%%

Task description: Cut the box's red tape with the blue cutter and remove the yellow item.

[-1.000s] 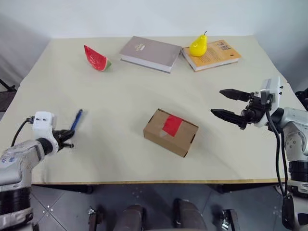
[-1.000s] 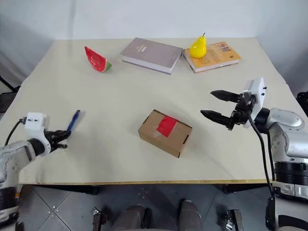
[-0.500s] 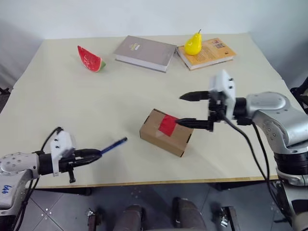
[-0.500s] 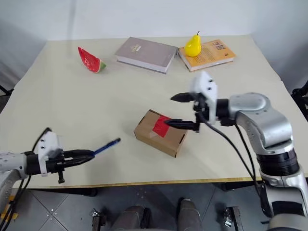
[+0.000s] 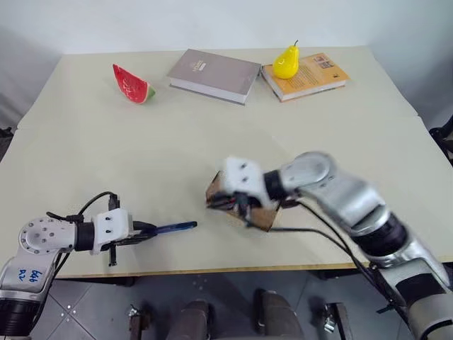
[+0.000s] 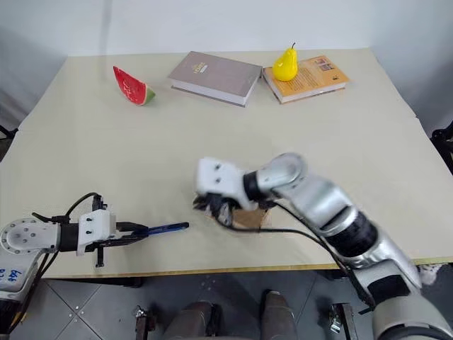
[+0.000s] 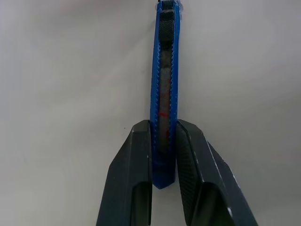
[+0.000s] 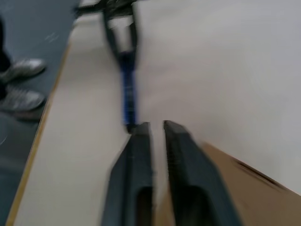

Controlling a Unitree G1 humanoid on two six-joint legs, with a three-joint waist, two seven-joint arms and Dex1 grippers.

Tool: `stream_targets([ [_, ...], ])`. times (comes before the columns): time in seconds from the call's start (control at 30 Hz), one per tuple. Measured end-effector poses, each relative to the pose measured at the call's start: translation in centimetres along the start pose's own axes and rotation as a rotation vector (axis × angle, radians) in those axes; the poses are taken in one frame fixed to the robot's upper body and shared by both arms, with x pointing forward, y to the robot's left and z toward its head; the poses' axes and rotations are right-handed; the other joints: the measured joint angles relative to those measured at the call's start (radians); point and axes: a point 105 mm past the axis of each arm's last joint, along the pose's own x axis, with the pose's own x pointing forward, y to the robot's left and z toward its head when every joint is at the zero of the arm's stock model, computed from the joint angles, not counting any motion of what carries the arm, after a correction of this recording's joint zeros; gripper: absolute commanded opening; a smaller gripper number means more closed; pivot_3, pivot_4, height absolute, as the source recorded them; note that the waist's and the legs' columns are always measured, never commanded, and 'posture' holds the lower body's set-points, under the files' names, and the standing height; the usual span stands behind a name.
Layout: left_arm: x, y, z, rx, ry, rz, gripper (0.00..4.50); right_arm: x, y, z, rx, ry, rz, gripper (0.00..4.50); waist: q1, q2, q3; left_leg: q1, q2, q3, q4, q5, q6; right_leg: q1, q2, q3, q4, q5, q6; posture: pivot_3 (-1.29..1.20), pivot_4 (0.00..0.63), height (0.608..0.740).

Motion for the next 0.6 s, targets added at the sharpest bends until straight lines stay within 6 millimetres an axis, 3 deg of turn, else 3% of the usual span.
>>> stream_targets([
  [0.17, -0.2, -0.5, -0.1, 0.018, 0.007, 0.001, 0.38, 2.0, -0.2, -1.0, -0.140, 0.073, 0.018, 0.02, -0.003, -0.001, 0.000, 0.000, 0.000, 0.000, 0.001, 0.000, 0.000, 0.000, 0.000, 0.000, 0.001, 0.000, 0.000, 0.00, 0.150, 0.740],
  [0.33, -0.7, -1.0, -0.2, 0.024, 0.036, -0.013, 0.38, 4.3, -0.4, -0.4, -0.232, 0.063, 0.033, 0.02, -0.021, 0.000, 0.000, 0.002, 0.000, -0.001, 0.001, 0.000, 0.000, 0.000, 0.000, 0.000, 0.005, 0.000, 0.000, 0.00, 0.150, 0.740],
  [0.6, -0.6, -1.7, -0.1, -0.006, 0.037, -0.019, 0.38, 6.0, 0.0, -0.7, -0.370, 0.099, 0.070, 0.02, -0.023, 0.000, -0.001, 0.002, -0.001, -0.001, 0.001, 0.000, 0.000, 0.000, 0.000, 0.000, 0.006, 0.000, 0.000, 0.00, 0.150, 0.740],
])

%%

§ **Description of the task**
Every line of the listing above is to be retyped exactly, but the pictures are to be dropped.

§ **Result**
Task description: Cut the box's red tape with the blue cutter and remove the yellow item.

[-1.000s] 
[-1.000s] 
[-0.500s] 
[-0.500s] 
[+0.000s] 
[+0.000s] 
[+0.000s] 
[+0.000s] 

Controlling a Unitree G1 humanoid on two six-joint legs, with a three-joint waist, two seven-joint arms and Dex1 grippers.

Tool: `stream_targets([ [_, ...], ])`. times (comes before the columns): time in seconds from the call's start (control at 30 Hz), one per tuple. Measured end-effector poses, each relative to the pose measured at the call's start: translation in centimetres along the start pose's own axes and rotation as a rotation vector (axis × angle, radians) in those axes; the poses are taken in one frame fixed to the robot's upper body and shared by both arms, with x pointing forward, y to the robot's left and z toward its head; the poses' axes and rotations are right-handed; the other joints: the measured joint angles relative to those measured at the call's start (radians); point and axes: a point 105 mm past the axis of each arm's last joint, along the pose's own x axis, with the pose's own x pointing forward, y to the robot's left and z toward its head when every joint is at the zero of the arm's stock model, computed from the joint angles, not counting any motion of what carries the arm, after a correction of this recording's joint zeros; gripper: absolute commanded opening; a smaller gripper number means more closed; pivot_3, pivot_4, height absolute, as the source recorded them; note that the waist's and the legs' columns are always measured, never commanded, and 'posture' holds the lower body's set-points, under the files' names, and the standing height; the usual span stands behind a name.
Layout: left_arm: x, y, z, rx, ry, rz, gripper (0.00..4.50); right_arm: x, y, z, rx, ry, rz, gripper (0.00..4.50); waist: q1, q2, q3; left_leg: q1, q2, q3, q4, q5, q6; right_leg: q1, q2, q3, q4, q5, q6; posture: pivot_3 (-1.29..1.20), pivot_4 (0.00..0.63), height (0.608..0.740).

Motion for the next 0.6 s, targets added at the sharpest bends until straight lines stay within 6 millimetres an axis, 3 deg of turn, else 3% of the usual span.
>>> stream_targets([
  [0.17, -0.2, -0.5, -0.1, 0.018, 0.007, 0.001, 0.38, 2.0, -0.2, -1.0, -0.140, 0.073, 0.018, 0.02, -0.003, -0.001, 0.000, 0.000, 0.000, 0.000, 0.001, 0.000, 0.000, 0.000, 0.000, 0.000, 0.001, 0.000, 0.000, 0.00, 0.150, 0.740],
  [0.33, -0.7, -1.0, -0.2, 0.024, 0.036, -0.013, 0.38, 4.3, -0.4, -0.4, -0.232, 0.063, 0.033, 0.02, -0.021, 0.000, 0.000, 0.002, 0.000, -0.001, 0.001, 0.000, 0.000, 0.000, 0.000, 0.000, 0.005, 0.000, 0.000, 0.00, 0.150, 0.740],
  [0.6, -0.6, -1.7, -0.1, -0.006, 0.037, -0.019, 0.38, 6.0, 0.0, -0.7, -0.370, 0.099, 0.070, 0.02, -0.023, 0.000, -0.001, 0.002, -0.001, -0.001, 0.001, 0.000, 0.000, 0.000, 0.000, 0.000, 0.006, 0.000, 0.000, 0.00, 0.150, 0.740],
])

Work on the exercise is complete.